His safety program beeped. The possible immortality RNAs did not trigger any bad processes for the average human cell… that is the average human cell modeled by the program. No necrosis or apoptosis or deadly cell replication. All was not lost.
Next, he just needed to get the malaria parasites read by the Church, then he could print them with the instructions for the RNA added to their genome.
Once the synthetic cells were fabricated, he’d have to grow them up, which would take a few days, before he would have to inject them into his bloodstream.
To start the reading process, he pipetted the red blood cells with the parasites in them into the Church.

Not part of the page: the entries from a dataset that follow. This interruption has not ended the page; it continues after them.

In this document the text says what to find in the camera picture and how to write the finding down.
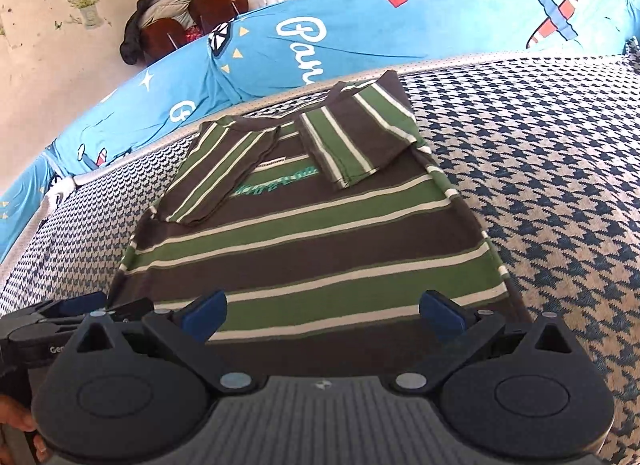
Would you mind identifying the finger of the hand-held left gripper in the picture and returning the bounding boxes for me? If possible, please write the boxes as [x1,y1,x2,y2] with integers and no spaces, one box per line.
[107,296,156,325]
[30,292,110,320]

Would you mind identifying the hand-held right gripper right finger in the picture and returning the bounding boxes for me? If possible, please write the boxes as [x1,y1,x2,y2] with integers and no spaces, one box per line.
[389,289,576,393]

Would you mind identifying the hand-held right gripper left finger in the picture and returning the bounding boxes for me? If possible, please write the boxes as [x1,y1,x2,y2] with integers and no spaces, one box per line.
[75,289,261,393]

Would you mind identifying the green brown striped t-shirt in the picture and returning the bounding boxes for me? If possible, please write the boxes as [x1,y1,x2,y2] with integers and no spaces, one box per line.
[107,70,533,378]

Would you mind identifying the pile of clothes on chair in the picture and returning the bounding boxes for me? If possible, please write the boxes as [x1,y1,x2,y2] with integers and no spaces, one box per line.
[119,0,213,65]

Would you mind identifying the person's left hand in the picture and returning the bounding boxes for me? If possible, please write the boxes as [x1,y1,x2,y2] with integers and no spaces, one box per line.
[0,392,48,463]

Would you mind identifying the houndstooth seat mat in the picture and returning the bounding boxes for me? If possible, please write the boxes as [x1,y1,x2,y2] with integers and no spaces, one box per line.
[0,38,640,465]

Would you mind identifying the blue printed sofa cover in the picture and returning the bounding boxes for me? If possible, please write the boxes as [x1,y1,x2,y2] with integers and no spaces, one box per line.
[0,0,640,266]

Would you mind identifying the lavender pot wall sticker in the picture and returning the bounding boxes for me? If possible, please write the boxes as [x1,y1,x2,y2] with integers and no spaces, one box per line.
[65,0,103,28]

One microfluidic channel filled with a portion of the sample and Matteo watched through the clear acrylic as the cells lysed, morphing into a clear-red solution, which turned colorless in a downstream chamber. In a few hours, the genome sequence would be assembled, along with a topographical map of each membrane of the cell.
The other portion of the sample flew down a second channel where it was bombarded it with radiation. Subsequently, an alternative lysis program began, changing the coloration to banded browns and yellows, and finally light blue. In about the same amount of time, the protein content was known to fair approximation in three dimensions, as well as the orientation of the chromosomes.

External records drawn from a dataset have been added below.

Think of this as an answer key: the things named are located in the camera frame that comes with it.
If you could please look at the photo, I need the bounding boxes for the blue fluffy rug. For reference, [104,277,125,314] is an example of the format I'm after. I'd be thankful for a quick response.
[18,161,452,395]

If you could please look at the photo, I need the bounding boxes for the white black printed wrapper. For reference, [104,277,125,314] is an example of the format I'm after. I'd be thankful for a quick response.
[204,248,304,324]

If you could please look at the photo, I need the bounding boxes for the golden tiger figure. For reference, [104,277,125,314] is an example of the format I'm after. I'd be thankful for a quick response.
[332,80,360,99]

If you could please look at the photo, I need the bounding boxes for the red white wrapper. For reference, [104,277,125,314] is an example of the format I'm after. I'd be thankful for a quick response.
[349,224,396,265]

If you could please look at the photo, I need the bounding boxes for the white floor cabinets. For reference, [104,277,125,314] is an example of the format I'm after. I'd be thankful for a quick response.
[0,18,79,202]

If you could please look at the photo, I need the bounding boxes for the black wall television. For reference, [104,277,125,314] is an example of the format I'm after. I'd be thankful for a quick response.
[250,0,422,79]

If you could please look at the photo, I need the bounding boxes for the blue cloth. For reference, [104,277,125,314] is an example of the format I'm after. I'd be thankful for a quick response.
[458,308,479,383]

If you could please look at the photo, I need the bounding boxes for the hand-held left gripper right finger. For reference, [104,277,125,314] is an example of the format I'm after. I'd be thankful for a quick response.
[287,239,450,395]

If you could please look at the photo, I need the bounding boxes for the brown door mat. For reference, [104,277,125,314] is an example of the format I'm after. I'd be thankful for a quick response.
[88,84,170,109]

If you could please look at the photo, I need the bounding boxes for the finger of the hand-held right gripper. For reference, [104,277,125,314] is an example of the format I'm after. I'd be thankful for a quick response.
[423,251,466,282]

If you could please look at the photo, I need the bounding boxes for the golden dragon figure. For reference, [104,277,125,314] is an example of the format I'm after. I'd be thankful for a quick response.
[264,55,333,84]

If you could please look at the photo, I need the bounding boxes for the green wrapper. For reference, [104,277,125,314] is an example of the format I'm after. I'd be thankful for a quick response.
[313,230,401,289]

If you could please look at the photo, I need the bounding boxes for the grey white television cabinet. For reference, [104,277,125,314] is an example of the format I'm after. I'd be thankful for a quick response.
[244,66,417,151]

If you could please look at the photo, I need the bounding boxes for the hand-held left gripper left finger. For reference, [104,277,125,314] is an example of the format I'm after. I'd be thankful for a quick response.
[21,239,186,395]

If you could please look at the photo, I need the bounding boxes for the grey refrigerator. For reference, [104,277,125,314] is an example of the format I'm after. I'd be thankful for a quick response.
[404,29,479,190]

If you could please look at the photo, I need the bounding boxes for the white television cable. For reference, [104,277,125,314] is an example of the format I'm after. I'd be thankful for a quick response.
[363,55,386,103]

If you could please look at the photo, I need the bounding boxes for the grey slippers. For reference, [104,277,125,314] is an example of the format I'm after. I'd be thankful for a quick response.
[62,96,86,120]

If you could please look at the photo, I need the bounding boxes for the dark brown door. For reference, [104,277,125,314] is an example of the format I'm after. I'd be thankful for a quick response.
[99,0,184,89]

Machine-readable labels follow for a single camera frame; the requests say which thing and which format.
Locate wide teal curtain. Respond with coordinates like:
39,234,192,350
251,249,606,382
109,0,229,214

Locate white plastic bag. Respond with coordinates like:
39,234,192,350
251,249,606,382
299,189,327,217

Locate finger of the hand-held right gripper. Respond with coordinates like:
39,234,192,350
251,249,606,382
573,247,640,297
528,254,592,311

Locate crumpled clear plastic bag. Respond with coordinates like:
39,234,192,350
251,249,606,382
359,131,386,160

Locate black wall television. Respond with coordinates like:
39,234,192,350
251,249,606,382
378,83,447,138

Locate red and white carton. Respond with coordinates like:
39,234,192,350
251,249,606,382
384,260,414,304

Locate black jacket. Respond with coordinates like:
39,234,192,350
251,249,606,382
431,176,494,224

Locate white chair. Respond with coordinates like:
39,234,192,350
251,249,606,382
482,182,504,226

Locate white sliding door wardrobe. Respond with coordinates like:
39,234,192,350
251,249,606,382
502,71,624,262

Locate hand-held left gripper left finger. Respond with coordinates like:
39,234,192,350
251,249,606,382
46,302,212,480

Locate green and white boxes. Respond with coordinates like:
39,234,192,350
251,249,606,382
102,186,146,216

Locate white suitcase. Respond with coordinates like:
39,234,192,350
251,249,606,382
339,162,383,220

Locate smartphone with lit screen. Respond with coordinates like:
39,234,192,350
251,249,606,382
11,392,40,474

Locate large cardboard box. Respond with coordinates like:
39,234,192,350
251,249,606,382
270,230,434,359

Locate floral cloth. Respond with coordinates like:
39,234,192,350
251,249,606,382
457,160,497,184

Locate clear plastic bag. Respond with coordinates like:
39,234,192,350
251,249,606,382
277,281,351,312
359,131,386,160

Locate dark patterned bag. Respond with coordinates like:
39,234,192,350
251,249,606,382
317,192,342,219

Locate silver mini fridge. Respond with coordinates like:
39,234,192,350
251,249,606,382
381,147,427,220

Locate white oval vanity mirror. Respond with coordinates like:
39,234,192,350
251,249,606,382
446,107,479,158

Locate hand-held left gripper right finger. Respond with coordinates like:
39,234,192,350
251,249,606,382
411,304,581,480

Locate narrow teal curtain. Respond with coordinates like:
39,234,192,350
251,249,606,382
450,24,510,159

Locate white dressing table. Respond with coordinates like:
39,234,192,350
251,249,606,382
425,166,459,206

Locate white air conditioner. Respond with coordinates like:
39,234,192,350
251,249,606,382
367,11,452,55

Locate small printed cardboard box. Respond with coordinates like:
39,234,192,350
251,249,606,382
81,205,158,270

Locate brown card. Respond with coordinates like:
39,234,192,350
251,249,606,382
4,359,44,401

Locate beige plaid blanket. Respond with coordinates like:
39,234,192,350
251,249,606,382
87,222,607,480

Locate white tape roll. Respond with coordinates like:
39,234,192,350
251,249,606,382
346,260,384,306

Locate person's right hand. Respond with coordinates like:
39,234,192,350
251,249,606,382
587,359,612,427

He typed in the four RNA sequences that were unique in Concha and the mystery sample 15. They had to get inserted on some part of the chromosomes that wouldn’t interfere drastically with the way the DNA normally directed the ongoing business of the cell.
The Church software came with a program to determine this, and he wrote a short script to have it run as soon as the reading portion was finished later. It was set to run several thousand Monte Carlo simulations to find the perfect location on the genome for the instructions for the immortality RNAs to be inserted.
Getting a blueprint for immortality malaria was nearly plug and play at this point, but it was going to take more supplies than what was crammed in that suitcase laboratory to scale this up for the long term.
Matteo left the Church glugging in his trailer park to stock supplies from the nearest Texas Thrift Outlet. He picked up a hotplate and a small document safe to construct an incubator to grow cells. The centrifuge that came in the Concha’s kit was too small for proper blood vials, so he designed a larger one by connecting a power drill to a saw blade, where tubes of cells could be held in place by packing tape.
When he got back to the trailer, his glowscreen showed summary statistics for the accuracy for the malaria genome (99.9992%) as well as the position for where to insert the sequence for the RNAs: chromosome six, beginning at base 68,372, in tandem.
Milestones one and two achieved. Synthetic malaria designed to confer immortality was a go.
He used a pipette to carefully transfer three microliters of crisper into the unit and then clicked print on the glowscreen. Estimated time for building the cells was 16 hours. By then he’d need to have the culture part of the lab ready to go.
He got to work putting together his new lab, cleaning every surface in the mobile home and every instrument twice with Fabuloso. A quick trip to Home Depot and he was able to replace all air filters in the trailer, and installed UV lamps to switch on in his absence for even higher cleanliness.
Finally, he sat on the steps in front of his door and rested, watching the sun set behind the trash mounds of his new neighborhood. Aside from the generators in the morning, occasional dog barking and muffled, indoor arguments from neighbors, it was quiet.